• Supplied information:
============================================================
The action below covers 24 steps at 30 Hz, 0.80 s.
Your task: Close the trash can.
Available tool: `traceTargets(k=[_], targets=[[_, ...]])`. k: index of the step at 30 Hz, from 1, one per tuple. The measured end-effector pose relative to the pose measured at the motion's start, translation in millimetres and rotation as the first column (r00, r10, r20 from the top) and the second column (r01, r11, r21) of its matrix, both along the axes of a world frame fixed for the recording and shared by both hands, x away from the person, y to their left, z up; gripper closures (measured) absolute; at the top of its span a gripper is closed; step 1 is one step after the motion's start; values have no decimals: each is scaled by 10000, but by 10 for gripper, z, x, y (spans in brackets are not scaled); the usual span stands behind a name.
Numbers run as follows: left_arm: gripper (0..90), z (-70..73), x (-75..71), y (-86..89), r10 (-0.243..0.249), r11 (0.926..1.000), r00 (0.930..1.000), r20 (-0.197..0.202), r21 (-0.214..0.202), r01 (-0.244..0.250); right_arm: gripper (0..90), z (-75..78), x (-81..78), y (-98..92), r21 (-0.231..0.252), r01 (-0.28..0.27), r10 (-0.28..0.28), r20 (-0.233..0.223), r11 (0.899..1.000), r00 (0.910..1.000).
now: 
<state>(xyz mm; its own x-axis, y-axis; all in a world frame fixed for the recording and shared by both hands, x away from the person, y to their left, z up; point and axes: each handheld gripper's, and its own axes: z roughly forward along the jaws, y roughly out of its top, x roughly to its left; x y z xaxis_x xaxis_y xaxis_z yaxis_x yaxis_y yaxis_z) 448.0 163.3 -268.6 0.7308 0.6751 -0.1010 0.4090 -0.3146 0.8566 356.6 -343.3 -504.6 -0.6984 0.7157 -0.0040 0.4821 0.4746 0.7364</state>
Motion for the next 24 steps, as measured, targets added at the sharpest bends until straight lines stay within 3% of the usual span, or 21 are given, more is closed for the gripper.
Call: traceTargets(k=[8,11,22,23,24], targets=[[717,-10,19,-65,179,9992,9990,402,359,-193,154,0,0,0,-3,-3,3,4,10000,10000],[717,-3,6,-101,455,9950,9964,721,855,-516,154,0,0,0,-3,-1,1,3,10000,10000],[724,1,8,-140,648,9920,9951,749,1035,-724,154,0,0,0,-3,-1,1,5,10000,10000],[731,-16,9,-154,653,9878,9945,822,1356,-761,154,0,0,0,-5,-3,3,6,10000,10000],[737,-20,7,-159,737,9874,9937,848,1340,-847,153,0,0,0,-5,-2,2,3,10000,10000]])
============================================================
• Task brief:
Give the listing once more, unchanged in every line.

• Result of this task:
The action below covers 24 steps at 30 Hz, 0.80 s.
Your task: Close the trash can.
Available tool: `traceTargets(k=[_], targets=[[_, ...]])`. k: index of the step at 30 Hz, from 1, one per tuple. The measured end-effector pose relative to the pose measured at the motion's start, translation in millimetres and rotation as the first column (r00, r10, r20 from the top) and the second column (r01, r11, r21) of its matrix, both along the axes of a world frame fixed for the recording and shared by both hands, x away from the person, y to their left, z up; gripper closures (measured) absolute; at the top of its span a gripper is closed; step 1 is one step after the motion's start; values have no decimals: each is scaled by 10000, but by 10 for gripper, z, x, y (spans in brackets are not scaled); the usual span stands behind a name.
Numbers run as follows: left_arm: gripper (0..90), z (-70..73), x (-75..71), y (-86..89), r10 (-0.243..0.249), r11 (0.926..1.000), r00 (0.930..1.000), r20 (-0.197..0.202), r21 (-0.214..0.202), r01 (-0.244..0.250); right_arm: gripper (0..90), z (-75..78), x (-81..78), y (-98..92), r21 (-0.231..0.252), r01 (-0.28..0.27), r10 (-0.28..0.28), r20 (-0.233..0.223), r11 (0.899..1.000), r00 (0.910..1.000).
now: 
<state>(xyz mm; its own x-axis, y-axis; all in a world frame fixed for the recording and shared by both hands, x away from the person, y to their left, z up; point and axes: each handheld gripper's, and its own axes: z roughly forward along the jaws, y roughly out of its top, x roughly to its left; x y z xaxis_x xaxis_y xaxis_z yaxis_x yaxis_y yaxis_z) 448.0 163.3 -268.6 0.7308 0.6751 -0.1010 0.4090 -0.3146 0.8566 356.6 -343.3 -504.6 -0.6984 0.7157 -0.0040 0.4821 0.4746 0.7364</state>
Motion for the next 24 steps, as measured, targets added at the sharpest bends until straight lines stay within 3% of the usual span, or 21 are given, more is closed for the gripper.
Call: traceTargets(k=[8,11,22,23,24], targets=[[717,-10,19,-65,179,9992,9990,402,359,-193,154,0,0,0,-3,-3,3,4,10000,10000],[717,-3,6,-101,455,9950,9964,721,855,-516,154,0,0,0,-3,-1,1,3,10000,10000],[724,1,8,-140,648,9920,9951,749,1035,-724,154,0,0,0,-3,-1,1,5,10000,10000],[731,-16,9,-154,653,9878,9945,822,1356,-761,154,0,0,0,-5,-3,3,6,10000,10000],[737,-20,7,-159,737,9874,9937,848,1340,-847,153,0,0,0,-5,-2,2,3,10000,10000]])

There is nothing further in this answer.